In this way, the two stepping mechanisms form potentiometers with a number of taps corresponding to the number of contacts. Each potentiometer winding is now tapped at three symmetrical points of the circumference and with the corresponding Points connected to the other potentiometer winding. Via the switching arm 14 of the indexing tverks 8, the voltage of a battery 16 is introduced into the potentiometer winding. Of the Switching arm 15 of stepping mechanism 9 engages according to the difference in positions the switching arms 14 and 15 at the potentiometer resistors from a voltage that a polarized relay 6 is supplied. Have the switching arms 14 and 15 in relation on the interconnected tapping points of the two potentiometer nerves the same spatial position, the voltage tapped at Scl_wltarm 15 has the Value zero. If the switching arm 15 leads in relation to the switching arm 14, a voltage occurs certain polarity, which brings the relay 6 to respond. The shift arm rushes 15 after, a voltage of opposite polarity occurs to that of the relay in the other direction. About the relay 6, the servomotor 7 is in one or another direction of rotation. The servomotor adjusts the in the field circle of the DC motor 2 lying resistor 3. The circuit is now set up in such a way that that in the event that the switching arm 15 lags, the field of the DC motor 2 is weakened and this increases its speed. The frequency of the synchronous generator 1 increases, and the pulse repetition frequency derived therefrom via the pulse generator 4 increases so that the switch arm advances until it is in position with that of the switch arm 14 matches.

Conversely, if the switching arm 15 leads the switching arm 14, then accordingly, the speed of the DC motor 2 is reduced, the frequency of the generator 2 decreases, and due to the lower pulse repetition frequency of the pulse generator 4 is the walking speed of the arm 15 is reduced until it is back with that of the arm 14 matches.

With the device described it is possible even with supply networks with strongly fluctuating voltage in all connected recording devices ensure smooth running of the recording strip, so that the recorded Values compared and evaluated immediately by superimposing the curves can be. The DC motor 2 is in a known manner via a rectifier fed from the supply network.
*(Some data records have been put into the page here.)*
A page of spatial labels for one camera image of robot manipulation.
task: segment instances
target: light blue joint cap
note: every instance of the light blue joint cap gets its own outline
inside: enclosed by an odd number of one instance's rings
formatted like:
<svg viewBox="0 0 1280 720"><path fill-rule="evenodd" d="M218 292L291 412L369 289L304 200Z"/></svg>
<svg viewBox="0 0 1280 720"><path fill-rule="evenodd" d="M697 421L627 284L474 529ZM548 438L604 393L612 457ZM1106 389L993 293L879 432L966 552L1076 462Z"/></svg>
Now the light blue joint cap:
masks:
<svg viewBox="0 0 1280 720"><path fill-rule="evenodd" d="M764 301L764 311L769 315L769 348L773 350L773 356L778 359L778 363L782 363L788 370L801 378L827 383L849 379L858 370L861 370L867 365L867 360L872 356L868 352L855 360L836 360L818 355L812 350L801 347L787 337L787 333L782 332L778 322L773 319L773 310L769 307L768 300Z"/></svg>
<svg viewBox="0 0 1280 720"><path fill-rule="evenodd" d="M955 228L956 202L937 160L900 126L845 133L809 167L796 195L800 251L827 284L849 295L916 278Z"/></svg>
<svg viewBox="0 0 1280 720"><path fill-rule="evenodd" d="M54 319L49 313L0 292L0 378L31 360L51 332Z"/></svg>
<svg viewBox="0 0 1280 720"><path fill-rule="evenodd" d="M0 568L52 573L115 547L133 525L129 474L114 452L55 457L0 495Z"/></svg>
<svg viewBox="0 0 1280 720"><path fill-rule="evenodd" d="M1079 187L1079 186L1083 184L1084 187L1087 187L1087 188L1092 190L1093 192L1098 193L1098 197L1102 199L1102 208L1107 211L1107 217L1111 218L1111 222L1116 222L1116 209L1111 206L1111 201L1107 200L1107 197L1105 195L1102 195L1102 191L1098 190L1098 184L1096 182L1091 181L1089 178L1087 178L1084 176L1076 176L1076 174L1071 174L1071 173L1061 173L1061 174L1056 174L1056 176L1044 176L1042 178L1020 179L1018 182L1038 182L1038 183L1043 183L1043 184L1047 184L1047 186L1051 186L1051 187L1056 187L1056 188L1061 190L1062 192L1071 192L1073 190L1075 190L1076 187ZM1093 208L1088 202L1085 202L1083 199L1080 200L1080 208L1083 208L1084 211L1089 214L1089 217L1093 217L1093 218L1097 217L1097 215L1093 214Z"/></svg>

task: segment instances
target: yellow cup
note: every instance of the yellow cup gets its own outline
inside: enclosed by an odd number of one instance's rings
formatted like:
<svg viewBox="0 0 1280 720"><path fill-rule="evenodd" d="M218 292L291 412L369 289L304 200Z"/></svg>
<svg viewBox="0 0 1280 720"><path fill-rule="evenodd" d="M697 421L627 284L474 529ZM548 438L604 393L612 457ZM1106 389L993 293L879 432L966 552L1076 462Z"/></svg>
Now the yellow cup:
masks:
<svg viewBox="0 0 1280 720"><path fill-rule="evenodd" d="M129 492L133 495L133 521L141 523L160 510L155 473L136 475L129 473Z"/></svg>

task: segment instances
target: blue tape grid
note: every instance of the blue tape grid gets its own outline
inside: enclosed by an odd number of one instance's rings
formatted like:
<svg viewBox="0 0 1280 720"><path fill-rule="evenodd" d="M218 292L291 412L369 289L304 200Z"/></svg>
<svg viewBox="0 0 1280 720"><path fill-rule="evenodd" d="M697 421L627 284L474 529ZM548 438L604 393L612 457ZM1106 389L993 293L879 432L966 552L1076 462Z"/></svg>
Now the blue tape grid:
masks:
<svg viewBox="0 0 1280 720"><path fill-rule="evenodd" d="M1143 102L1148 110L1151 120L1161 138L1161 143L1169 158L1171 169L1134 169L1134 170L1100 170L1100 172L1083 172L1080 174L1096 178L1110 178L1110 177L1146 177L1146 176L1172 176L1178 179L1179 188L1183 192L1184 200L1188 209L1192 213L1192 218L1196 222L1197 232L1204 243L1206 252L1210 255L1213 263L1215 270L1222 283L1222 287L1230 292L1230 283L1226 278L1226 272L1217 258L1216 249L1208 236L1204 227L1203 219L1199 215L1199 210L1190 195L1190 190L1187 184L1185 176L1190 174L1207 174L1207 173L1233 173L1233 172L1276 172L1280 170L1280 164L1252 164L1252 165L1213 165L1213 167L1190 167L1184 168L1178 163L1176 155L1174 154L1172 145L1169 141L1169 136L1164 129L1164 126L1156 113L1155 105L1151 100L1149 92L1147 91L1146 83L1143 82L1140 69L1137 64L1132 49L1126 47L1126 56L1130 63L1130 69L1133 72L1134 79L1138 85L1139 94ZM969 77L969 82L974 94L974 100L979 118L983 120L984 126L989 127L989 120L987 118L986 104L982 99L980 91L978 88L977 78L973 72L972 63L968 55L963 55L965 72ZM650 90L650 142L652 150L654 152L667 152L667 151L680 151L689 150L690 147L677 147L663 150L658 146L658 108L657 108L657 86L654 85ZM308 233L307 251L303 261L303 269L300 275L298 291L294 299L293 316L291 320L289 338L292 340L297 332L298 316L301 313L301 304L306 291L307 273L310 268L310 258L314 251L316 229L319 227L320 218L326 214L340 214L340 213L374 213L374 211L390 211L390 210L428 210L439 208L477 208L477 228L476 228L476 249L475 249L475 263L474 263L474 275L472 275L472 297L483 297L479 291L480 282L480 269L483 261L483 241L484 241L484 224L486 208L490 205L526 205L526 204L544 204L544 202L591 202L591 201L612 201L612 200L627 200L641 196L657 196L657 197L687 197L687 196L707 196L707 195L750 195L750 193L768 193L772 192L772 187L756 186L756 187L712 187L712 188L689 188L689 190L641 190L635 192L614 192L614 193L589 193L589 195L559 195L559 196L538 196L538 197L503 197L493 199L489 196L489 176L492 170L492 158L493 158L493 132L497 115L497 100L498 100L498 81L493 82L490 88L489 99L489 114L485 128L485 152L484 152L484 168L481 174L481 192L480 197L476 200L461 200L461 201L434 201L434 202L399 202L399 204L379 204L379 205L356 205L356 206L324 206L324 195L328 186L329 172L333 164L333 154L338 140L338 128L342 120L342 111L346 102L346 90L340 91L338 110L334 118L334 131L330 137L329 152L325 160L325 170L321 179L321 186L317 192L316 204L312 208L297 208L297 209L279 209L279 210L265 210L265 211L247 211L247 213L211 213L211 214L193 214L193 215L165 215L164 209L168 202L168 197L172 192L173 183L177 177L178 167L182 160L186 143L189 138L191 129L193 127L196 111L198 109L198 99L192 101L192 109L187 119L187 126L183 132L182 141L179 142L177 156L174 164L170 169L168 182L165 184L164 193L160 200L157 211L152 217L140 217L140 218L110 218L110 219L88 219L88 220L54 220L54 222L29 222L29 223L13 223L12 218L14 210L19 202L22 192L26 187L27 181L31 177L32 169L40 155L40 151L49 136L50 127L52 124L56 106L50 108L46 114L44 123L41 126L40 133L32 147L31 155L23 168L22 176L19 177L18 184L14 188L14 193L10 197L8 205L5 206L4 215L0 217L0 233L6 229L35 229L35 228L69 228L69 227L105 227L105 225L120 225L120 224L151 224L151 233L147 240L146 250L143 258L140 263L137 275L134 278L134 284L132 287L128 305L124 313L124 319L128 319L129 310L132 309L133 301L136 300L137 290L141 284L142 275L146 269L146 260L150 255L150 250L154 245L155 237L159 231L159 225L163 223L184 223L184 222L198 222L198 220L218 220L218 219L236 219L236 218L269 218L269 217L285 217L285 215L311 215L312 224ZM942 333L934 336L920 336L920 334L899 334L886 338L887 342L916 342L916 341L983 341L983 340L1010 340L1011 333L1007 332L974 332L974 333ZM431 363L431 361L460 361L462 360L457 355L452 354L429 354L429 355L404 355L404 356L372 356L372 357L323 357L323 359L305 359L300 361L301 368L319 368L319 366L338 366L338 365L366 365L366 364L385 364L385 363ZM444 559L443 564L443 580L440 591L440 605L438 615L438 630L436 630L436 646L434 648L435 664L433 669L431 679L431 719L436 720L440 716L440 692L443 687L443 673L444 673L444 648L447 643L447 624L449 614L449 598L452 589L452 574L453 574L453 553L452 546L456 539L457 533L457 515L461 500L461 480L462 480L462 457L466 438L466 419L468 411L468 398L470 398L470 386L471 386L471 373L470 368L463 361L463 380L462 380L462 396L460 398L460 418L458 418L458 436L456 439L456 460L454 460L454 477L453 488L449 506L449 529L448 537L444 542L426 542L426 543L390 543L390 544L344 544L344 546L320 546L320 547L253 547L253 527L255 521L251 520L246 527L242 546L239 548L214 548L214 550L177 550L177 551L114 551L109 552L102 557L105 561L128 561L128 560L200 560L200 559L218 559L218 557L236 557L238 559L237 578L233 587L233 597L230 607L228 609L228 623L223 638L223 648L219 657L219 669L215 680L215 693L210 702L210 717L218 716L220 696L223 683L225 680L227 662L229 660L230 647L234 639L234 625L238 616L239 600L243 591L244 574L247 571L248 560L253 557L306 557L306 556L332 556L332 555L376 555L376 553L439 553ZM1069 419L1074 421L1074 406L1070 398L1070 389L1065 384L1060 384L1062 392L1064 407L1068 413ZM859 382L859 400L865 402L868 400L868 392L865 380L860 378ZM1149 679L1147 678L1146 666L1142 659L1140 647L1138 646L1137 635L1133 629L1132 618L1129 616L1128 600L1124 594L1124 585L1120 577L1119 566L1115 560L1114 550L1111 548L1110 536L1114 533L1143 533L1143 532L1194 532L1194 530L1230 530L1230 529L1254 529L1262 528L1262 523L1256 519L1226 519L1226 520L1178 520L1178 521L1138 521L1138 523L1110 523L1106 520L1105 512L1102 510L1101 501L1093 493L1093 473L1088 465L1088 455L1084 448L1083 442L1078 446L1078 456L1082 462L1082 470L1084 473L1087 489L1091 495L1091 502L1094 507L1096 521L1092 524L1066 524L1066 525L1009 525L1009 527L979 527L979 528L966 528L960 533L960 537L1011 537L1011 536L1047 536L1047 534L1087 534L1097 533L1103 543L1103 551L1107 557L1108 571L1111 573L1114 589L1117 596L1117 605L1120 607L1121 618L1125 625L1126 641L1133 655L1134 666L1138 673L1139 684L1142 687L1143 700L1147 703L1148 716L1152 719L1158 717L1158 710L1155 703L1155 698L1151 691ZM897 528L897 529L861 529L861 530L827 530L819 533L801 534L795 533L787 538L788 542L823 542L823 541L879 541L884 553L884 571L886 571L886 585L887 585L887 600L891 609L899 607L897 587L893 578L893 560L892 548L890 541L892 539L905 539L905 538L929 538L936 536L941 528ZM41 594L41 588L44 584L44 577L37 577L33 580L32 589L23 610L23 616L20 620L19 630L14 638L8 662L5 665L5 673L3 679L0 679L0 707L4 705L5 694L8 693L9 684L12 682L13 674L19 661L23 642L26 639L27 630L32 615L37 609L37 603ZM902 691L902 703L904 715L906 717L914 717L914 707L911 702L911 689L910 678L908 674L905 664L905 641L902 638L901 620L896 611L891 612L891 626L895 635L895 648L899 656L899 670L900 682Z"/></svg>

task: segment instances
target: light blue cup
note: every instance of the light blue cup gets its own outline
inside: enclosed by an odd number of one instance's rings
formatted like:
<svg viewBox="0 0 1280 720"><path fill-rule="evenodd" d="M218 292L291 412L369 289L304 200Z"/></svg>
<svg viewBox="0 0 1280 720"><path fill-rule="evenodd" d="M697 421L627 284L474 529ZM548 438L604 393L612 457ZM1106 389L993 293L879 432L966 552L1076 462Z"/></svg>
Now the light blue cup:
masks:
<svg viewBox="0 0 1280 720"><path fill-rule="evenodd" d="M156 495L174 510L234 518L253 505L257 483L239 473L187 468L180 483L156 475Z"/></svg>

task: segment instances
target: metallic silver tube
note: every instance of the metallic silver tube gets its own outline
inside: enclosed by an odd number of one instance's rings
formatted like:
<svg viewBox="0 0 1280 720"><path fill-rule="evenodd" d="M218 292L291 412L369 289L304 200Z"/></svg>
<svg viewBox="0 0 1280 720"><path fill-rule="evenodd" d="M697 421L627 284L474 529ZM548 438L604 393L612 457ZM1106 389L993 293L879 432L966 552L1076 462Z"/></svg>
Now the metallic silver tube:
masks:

The switching of the two stepping mechanisms for deriving a voltage corresponding to the difference in position of the switching arms can also be implemented in a different manner than that shown in FIG. 1. For example, as indicated in FIG. 2, only two opposite points of the stepping mechanisms connected together to form a potentiometer winding can be connected and the direct voltage can be fed in via the connecting lines. The sliders of the switching arms are also connected to one another via lines 16 and 17. In this way, two Wheatstone bridge circuits are obtained, the diagonal branches of which are connected in difference. The connections 16 and 17 are led to the relay 6, and this remains in the middle position when the spatial position of the switching arms in both stepping mechanisms 8 and 9 coincides.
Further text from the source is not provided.